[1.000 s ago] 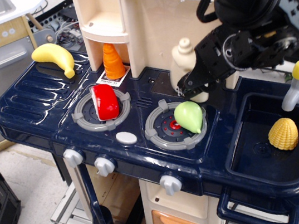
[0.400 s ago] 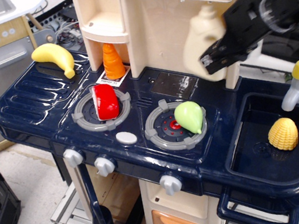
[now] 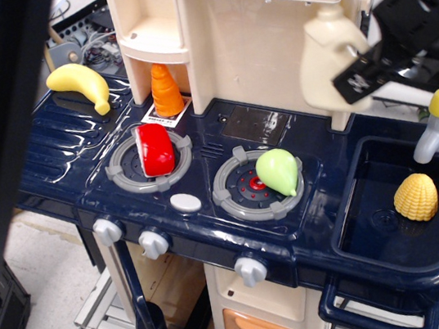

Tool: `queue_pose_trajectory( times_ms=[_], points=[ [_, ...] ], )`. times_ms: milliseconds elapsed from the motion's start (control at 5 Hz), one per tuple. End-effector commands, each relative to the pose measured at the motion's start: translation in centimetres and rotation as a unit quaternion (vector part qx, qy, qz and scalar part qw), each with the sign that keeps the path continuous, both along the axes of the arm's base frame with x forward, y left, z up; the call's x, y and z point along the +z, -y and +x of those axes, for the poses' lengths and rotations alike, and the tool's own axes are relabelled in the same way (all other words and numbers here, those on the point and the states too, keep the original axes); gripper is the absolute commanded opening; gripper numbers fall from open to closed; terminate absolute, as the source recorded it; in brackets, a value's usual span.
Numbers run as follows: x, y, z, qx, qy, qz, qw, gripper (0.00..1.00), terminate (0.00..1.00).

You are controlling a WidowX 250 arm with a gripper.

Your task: Put detergent in sink

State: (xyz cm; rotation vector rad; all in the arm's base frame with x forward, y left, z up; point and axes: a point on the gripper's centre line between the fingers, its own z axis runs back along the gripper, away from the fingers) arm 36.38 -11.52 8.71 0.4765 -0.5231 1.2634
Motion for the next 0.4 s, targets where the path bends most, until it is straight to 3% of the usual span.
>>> queue_pose_trajectory(
  times_ms=[0, 200],
  points=[
    [1.4, 1.9, -2.0, 0.026, 0.001, -0.018, 0.9995, 0.00, 0.00],
    [1.3, 2.4, -3.2, 0.035, -0.015, -0.014, 0.9992, 0.00, 1.00]
  ],
)
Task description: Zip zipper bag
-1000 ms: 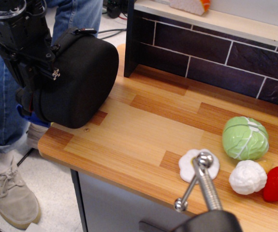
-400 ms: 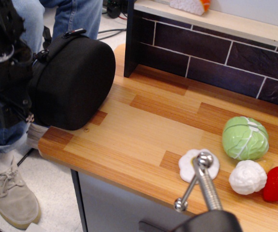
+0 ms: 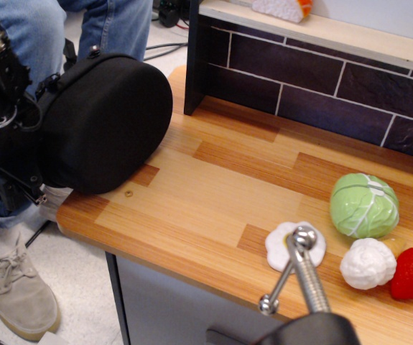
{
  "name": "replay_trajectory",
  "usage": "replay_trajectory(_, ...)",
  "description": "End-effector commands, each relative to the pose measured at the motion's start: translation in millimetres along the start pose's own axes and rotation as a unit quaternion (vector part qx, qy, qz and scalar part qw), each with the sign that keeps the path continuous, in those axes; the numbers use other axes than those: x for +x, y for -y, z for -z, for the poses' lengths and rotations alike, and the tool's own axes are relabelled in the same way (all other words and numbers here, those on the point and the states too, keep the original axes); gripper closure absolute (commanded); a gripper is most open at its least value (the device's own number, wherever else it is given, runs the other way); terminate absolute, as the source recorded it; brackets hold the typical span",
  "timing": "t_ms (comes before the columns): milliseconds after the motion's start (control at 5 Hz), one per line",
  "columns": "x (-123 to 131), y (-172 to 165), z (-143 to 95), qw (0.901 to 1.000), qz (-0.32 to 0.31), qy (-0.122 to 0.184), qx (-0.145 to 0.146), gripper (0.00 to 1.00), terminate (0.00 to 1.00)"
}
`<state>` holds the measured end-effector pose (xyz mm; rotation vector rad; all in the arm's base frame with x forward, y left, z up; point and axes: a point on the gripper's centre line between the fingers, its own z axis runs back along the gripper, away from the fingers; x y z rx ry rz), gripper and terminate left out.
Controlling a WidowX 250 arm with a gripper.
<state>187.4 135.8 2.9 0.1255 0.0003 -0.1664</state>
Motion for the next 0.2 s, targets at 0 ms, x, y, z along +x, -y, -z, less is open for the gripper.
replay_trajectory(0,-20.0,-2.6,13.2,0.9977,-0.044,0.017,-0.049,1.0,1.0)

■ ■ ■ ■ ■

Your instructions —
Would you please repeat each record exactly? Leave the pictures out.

Response to this exercise —
[1.000 s ago] 
[0.400 s ago] 
[now] 

Tool: `queue_pose_trajectory( times_ms=[_], points=[ [_, ...] ], )`. times_ms: milliseconds elapsed from the motion's start (control at 5 Hz), one per tuple. End-effector commands, each relative to the pose measured at the motion's start: translation in centimetres and rotation as a unit quaternion (vector part qx, qy, qz and scalar part qw), each with the sign that keeps the path continuous, both along the axes of the arm's base frame with x forward, y left, z up; the call's x, y and z point along the +z, -y and +x of those axes, for the poses' lengths and rotations alike, and the tool's own axes are relabelled in the same way (all other words and numbers here, those on the point and the states too, keep the original axes); gripper is the absolute commanded opening; gripper numbers fall from open to closed; terminate absolute, as the source recorded it; in brackets, a value's usual span.
Numbers run as follows: x, y, z, qx, qy, qz, qw, gripper (0.00..1.00), terminate (0.00..1.00).

You are controlling a WidowX 250 arm with a gripper.

Your task: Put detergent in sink

State: (xyz cm; rotation vector rad; all in the arm's base frame with x forward, y left, z up; point and axes: a point on the gripper's centre line between the fingers, its own z axis runs back along the gripper, away from the fingers) arm 36.38 -11.52 8.71 0.4765 -0.5231 1.2634
Motion for the next 0.4 s, targets where the path bends most, until it is straight to 3% of the usual span.
>>> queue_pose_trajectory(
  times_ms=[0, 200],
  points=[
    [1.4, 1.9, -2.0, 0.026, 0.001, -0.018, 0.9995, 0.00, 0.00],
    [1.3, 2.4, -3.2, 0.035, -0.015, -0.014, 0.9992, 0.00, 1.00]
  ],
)
Task description: Zip zipper bag
-1000 ms: 
-400 ms: 
+0 ms: 
{
  "name": "replay_trajectory",
  "usage": "replay_trajectory(_, ...)",
  "description": "End-effector commands, each relative to the pose measured at the motion's start: translation in millimetres along the start pose's own axes and rotation as a unit quaternion (vector part qx, qy, qz and scalar part qw), each with the sign that keeps the path continuous, in those axes; the numbers use other axes than those: x for +x, y for -y, z for -z, for the poses' lengths and rotations alike, and the tool's own axes are relabelled in the same way (all other words and numbers here, those on the point and the states too, keep the original axes); gripper closure absolute (commanded); a gripper is most open at its least value (the device's own number, wherever else it is given, runs the other way); terminate absolute, as the source recorded it; brackets hold the typical span",
  "timing": "t_ms (comes before the columns): milliseconds after the motion's start (control at 5 Hz), one per line",
  "columns": "x (-123 to 131), y (-172 to 165), z (-143 to 95), qw (0.901 to 1.000), qz (-0.32 to 0.31), qy (-0.122 to 0.184), qx (-0.145 to 0.146), gripper (0.00 to 1.00), terminate (0.00 to 1.00)"
}
`<state>` holds the measured end-effector pose (xyz mm; rotation vector rad; all in the arm's base frame with x forward, y left, z up; point and axes: a point on the gripper's centre line between the fingers, its own z axis runs back along the gripper, away from the fingers; x y z rx ry rz), gripper and terminate left out.
Controlling a WidowX 250 arm with a gripper.
<state>187.4 135.8 2.9 0.1255 0.0003 -0.1664</state>
Motion for the next 0.2 s, targets at 0 ms, x, y, z along +x, -y, -z, less is open for the gripper.
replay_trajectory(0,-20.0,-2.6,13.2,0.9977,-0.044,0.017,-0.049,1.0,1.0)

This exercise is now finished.